__What you are asked to do__
Based on the entries below, how many lines contain the word "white"? Respond with only the number.

__Task data__
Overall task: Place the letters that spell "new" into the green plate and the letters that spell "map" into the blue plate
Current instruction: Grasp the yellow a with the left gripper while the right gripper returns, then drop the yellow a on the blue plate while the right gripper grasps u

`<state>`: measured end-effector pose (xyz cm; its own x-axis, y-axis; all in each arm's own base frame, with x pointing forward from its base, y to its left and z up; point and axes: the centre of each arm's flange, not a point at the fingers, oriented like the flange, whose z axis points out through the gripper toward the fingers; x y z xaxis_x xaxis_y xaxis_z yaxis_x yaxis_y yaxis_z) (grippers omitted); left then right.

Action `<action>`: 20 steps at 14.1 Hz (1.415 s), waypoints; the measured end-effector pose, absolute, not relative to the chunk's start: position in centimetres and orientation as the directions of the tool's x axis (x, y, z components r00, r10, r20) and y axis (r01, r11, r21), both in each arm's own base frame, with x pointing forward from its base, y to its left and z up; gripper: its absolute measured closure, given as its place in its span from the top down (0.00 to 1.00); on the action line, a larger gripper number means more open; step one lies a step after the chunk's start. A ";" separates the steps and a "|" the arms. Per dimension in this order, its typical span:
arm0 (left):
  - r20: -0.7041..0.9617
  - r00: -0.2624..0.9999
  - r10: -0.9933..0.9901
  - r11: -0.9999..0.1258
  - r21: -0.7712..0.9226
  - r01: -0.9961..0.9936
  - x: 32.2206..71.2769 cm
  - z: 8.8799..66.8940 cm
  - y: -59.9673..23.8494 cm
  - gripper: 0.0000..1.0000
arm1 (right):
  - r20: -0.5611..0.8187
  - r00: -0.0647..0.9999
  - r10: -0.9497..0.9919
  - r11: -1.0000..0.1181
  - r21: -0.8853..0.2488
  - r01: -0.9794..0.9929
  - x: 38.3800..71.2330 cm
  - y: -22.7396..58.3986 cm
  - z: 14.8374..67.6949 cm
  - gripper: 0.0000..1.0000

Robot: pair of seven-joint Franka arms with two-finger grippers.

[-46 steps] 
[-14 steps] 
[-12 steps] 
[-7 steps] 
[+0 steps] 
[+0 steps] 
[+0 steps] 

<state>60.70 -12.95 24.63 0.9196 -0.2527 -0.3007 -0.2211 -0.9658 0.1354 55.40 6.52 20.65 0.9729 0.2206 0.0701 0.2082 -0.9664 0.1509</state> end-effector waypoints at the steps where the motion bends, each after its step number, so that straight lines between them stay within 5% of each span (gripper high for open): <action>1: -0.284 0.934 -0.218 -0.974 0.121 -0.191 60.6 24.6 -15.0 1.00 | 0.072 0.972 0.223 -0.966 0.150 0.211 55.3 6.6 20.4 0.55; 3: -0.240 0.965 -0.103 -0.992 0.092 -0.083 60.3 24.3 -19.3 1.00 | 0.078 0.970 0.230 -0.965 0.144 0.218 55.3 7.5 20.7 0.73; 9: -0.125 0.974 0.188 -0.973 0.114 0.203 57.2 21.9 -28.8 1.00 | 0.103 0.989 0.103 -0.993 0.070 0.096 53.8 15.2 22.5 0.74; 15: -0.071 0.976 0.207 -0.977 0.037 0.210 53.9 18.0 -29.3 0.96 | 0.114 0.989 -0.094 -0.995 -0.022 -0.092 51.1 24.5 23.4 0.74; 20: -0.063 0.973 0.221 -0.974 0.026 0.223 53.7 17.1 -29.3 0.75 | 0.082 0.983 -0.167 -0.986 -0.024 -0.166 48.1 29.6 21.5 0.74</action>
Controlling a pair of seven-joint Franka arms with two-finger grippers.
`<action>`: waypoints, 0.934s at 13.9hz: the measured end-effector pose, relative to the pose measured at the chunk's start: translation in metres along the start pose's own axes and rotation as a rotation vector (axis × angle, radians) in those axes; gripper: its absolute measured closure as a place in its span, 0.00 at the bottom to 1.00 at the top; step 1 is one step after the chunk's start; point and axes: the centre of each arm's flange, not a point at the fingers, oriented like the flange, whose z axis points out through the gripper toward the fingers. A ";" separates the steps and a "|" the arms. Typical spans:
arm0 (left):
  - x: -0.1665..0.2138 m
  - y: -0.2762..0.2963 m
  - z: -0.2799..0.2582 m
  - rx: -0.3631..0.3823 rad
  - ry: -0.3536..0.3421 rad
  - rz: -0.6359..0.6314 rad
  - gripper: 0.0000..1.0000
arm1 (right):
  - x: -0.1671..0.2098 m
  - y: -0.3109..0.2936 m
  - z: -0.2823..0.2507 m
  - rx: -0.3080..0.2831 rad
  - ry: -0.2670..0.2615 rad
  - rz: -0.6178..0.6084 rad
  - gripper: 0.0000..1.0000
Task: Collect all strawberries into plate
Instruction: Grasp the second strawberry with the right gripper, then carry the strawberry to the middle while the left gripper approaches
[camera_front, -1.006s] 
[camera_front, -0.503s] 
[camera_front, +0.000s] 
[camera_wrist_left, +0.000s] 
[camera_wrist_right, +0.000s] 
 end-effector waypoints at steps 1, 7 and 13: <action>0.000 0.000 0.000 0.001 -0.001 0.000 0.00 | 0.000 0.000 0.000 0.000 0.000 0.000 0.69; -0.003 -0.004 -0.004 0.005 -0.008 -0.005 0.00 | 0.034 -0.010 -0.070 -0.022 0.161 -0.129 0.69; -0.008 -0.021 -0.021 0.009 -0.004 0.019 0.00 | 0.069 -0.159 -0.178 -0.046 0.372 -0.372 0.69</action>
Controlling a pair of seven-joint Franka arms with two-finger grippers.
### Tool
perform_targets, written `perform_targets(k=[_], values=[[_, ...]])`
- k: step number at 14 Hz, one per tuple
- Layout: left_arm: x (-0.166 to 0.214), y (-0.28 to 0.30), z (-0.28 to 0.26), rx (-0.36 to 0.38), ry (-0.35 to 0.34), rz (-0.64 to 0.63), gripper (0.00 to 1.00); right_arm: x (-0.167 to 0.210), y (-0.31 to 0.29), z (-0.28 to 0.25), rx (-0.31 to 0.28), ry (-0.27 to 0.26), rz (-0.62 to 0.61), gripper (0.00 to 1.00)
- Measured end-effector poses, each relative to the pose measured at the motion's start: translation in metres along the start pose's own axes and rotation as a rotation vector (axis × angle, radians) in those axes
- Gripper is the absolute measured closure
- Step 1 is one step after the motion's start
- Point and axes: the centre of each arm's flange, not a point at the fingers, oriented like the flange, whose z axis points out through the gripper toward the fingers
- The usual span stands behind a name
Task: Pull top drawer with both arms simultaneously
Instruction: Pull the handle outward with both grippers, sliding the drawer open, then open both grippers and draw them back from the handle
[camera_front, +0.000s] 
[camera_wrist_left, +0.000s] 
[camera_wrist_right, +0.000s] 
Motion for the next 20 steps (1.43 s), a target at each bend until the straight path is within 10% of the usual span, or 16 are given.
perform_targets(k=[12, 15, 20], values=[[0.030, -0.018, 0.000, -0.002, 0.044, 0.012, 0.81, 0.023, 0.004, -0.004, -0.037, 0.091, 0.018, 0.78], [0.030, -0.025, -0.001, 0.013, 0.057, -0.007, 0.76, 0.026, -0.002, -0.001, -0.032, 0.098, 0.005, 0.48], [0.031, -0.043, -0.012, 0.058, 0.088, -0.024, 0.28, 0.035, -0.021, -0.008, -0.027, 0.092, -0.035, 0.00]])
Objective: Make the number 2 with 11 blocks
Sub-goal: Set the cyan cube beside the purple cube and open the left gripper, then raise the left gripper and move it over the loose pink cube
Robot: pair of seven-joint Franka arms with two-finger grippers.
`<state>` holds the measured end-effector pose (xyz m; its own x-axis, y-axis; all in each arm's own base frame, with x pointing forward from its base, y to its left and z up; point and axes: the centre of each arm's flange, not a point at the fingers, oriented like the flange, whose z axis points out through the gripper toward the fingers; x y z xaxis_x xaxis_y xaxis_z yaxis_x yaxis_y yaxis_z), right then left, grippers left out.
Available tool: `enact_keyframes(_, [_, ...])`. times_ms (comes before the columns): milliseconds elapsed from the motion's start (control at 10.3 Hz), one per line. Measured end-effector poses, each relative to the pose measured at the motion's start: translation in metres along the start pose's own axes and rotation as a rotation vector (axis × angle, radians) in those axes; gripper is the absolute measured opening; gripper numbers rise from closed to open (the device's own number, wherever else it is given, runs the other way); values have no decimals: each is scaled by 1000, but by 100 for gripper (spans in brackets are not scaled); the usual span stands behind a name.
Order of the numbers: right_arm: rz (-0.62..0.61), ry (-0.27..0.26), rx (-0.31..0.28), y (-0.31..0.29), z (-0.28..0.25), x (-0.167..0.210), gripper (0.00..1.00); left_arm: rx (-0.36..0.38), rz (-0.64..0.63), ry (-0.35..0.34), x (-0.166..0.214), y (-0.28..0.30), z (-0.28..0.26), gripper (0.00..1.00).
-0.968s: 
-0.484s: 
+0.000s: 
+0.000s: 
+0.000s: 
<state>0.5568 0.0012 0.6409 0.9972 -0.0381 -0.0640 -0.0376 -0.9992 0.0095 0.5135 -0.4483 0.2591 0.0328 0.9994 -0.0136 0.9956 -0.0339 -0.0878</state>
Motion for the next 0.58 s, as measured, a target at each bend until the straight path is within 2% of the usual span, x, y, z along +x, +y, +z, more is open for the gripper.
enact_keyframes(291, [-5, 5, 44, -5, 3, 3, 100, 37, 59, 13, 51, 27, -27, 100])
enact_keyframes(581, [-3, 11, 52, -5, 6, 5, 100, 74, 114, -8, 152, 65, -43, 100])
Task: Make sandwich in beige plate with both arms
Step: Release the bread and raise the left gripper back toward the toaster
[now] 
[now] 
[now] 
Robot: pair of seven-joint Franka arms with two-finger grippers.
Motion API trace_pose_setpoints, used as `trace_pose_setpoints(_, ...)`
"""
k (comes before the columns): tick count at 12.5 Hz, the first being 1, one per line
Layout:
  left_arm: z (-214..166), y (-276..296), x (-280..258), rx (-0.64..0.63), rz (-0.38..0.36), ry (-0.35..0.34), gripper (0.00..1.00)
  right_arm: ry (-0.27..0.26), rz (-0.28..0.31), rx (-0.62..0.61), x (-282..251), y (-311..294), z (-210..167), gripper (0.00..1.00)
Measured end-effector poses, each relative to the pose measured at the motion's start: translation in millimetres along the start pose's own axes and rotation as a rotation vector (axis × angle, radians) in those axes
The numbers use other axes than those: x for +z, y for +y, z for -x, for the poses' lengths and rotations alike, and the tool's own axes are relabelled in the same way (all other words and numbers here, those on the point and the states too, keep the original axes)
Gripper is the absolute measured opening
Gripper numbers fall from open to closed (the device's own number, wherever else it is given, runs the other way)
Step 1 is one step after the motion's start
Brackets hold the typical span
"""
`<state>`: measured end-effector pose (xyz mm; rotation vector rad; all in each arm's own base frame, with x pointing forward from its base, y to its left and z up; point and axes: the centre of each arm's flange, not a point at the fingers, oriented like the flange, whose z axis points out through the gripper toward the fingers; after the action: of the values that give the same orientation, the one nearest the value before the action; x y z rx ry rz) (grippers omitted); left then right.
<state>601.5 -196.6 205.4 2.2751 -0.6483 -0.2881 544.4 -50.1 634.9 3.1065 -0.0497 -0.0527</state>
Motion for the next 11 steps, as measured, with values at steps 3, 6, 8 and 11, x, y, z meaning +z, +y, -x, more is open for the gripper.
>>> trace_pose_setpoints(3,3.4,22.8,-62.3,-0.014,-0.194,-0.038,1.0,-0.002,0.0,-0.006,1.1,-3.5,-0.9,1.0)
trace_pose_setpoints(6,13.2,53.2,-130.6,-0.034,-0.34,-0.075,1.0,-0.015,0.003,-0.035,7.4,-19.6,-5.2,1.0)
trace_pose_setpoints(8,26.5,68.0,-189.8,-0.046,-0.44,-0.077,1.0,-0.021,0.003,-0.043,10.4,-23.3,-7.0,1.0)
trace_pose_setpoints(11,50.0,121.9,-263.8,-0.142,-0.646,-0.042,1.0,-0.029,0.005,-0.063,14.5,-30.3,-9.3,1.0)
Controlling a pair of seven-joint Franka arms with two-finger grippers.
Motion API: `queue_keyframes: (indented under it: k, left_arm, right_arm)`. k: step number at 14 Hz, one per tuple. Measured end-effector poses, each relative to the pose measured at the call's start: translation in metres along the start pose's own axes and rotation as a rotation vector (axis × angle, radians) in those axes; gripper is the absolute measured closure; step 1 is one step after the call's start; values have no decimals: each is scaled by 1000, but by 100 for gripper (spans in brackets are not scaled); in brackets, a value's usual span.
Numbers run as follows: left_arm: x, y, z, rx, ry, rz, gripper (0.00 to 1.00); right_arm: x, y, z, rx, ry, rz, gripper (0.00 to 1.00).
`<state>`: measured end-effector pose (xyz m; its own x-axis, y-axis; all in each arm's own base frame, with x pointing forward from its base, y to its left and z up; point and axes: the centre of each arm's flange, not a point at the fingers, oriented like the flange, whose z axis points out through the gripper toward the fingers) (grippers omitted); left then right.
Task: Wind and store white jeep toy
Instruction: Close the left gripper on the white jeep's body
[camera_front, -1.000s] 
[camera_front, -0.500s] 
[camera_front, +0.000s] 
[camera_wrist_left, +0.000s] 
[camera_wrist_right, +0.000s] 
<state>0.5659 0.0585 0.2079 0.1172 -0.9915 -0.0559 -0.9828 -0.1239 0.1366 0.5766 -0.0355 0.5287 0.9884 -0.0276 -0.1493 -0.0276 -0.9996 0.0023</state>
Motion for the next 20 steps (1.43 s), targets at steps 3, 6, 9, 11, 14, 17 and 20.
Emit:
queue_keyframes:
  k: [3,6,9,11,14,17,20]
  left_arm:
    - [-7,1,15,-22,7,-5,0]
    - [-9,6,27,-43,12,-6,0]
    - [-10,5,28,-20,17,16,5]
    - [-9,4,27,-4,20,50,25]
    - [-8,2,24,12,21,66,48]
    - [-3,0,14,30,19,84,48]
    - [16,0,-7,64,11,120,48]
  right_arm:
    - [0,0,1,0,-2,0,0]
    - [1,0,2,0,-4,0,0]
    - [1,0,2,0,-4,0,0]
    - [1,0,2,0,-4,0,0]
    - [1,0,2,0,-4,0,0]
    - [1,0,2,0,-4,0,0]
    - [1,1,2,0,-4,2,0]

__Answer to the problem__
2